#### [About this task]
What is the number of lines in this listing that include the string "tray"? Answer with that number by itself.

─── Recorded data ───

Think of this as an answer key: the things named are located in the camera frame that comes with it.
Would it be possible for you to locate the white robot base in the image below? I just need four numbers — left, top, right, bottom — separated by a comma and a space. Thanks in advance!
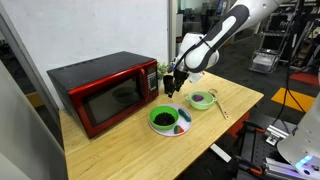
277, 93, 320, 180

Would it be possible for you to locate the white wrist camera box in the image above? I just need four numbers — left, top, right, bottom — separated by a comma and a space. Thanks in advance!
188, 72, 204, 83

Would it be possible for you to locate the purple toy vegetable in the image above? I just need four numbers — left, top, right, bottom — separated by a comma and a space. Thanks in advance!
192, 94, 204, 102

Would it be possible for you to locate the white block on floor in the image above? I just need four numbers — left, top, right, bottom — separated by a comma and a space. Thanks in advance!
210, 144, 231, 163

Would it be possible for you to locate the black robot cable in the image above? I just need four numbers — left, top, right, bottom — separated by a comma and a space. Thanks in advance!
271, 0, 313, 126

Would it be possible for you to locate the white round plate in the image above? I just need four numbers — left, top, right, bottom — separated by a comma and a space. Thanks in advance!
149, 104, 192, 136

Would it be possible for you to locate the dark green toy zucchini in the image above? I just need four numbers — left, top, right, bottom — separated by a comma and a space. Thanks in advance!
178, 109, 191, 122

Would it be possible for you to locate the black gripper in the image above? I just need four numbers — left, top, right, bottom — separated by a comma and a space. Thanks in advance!
168, 70, 189, 98

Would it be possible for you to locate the bright green bowl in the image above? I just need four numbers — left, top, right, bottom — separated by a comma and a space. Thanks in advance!
149, 105, 179, 130

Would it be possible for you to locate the black cup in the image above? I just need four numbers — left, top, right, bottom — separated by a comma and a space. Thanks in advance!
163, 75, 173, 94

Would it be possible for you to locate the small green plant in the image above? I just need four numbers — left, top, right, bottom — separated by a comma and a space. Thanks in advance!
157, 62, 170, 80

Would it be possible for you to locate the mint green bowl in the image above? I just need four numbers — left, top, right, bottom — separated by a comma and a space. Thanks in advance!
186, 91, 217, 110

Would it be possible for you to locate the wooden spoon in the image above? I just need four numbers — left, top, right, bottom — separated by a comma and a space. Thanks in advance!
208, 89, 230, 120

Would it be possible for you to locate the red black microwave oven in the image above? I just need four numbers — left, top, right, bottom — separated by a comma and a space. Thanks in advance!
48, 51, 159, 138

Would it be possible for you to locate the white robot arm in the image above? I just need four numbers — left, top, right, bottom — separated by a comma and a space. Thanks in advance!
167, 0, 286, 97

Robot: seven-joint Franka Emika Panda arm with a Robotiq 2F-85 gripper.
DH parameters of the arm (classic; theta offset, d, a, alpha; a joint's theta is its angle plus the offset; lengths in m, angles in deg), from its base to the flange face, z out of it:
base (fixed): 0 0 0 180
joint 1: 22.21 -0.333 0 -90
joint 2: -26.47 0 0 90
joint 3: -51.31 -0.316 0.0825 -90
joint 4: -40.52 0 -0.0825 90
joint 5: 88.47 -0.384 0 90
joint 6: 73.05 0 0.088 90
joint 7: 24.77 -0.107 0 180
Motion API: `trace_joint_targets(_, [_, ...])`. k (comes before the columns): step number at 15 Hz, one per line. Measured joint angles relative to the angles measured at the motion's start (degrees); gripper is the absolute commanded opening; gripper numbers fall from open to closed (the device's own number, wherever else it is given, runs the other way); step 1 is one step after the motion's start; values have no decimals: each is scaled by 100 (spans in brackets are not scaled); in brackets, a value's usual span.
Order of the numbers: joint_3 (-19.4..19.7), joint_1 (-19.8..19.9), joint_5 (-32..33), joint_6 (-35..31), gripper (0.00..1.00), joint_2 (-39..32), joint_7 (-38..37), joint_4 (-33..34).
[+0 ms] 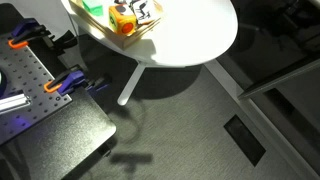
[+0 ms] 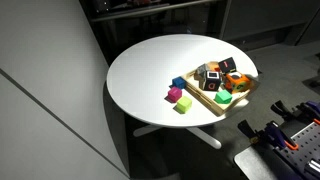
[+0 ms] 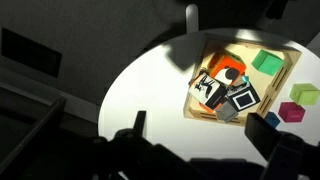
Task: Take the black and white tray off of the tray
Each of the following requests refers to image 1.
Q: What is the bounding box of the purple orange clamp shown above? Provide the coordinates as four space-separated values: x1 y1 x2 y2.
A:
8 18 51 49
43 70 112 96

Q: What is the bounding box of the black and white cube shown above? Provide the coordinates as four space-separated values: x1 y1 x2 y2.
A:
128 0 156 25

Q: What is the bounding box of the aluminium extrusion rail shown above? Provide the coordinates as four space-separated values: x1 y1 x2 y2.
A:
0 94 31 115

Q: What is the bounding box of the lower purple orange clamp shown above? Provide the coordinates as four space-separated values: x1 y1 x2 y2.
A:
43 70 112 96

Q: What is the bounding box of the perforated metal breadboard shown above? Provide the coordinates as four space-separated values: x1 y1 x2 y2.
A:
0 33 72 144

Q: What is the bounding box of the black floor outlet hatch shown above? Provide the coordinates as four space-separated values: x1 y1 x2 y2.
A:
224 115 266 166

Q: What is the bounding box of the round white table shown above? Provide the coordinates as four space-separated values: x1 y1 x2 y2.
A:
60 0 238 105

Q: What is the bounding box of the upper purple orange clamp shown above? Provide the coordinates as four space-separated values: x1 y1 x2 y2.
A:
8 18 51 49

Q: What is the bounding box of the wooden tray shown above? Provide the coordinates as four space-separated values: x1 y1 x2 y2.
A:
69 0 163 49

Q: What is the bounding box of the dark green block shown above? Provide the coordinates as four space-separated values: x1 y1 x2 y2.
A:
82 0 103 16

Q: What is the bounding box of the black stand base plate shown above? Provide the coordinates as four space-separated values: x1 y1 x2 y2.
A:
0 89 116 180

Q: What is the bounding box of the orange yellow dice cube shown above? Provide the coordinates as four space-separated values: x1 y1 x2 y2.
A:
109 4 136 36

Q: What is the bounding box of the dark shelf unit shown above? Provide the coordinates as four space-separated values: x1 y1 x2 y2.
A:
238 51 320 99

───

#### [Response area]
2